5.4. Renewing Certificates

This section explains how to use the different types of certificate renewal described in Section 3.4.1, “About Renewal”. You can use the methods described in this section to renew a certificate both with and without agent approval. To renew a certificate as a user without agent approval, use profiles that require the CMCUserSignedAuth authentication plug-in, and to renew with agent approval, use profiles that require the CMCAuth authentication plug-in. For further details about these plug-ins and in which profiles they are enabled by default, see Section 8.1.2, “CMC Authentication Plug-ins”.

5.4.1. Renewal Using the Same Key

Section 5.3.1, “The CMC Enrollment Process” describes how to request and issue a certificate using CMC. When a user submits the same CMC request created during this process again with the same enrollment profile, Certificate System renews the certificate with the same key.

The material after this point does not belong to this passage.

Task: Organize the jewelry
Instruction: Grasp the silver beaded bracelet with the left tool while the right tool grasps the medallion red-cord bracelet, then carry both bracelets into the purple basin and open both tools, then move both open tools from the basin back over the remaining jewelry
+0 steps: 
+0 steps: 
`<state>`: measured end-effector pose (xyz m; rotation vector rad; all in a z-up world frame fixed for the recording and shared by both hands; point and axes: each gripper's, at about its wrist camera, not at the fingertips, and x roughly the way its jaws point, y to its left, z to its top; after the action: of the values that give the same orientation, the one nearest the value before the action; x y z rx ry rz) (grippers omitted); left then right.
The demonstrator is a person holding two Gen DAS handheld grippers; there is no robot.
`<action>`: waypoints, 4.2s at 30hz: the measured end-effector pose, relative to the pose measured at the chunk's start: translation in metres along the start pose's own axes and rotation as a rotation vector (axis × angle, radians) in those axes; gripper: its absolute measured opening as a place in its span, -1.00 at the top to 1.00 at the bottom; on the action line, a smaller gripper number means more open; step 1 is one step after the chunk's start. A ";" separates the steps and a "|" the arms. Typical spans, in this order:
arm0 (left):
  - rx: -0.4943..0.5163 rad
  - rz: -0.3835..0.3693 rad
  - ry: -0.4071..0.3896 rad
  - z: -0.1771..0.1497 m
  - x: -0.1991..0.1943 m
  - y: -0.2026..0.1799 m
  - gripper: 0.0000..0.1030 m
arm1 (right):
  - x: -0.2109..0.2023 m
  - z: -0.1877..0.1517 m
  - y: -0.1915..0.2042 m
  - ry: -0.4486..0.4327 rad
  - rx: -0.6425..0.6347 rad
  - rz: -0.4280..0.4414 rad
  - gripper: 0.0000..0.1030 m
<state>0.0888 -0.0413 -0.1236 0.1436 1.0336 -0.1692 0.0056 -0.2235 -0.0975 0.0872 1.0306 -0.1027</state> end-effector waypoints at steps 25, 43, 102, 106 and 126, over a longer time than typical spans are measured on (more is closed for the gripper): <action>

For renewing a certificate as the user using the same key, the enrollment profile must contain the uniqueKeyConstraint entry with the params.allowSameKeyRenewal parameter set to True as described in Section 3.4.1, “About Renewal” and Section, “Renewing Using the Same Key”.

5.4.2. Renewal Using a New Key

To renew a certificate using a new key, follow the procedure described in Section 5.3.1, “The CMC Enrollment Process”. The process for renewal is the same as for a new enrollment. When you sign the request with the same signing certificate, the newly issued certificate contains the same subjectDN attribute as the signing certificate.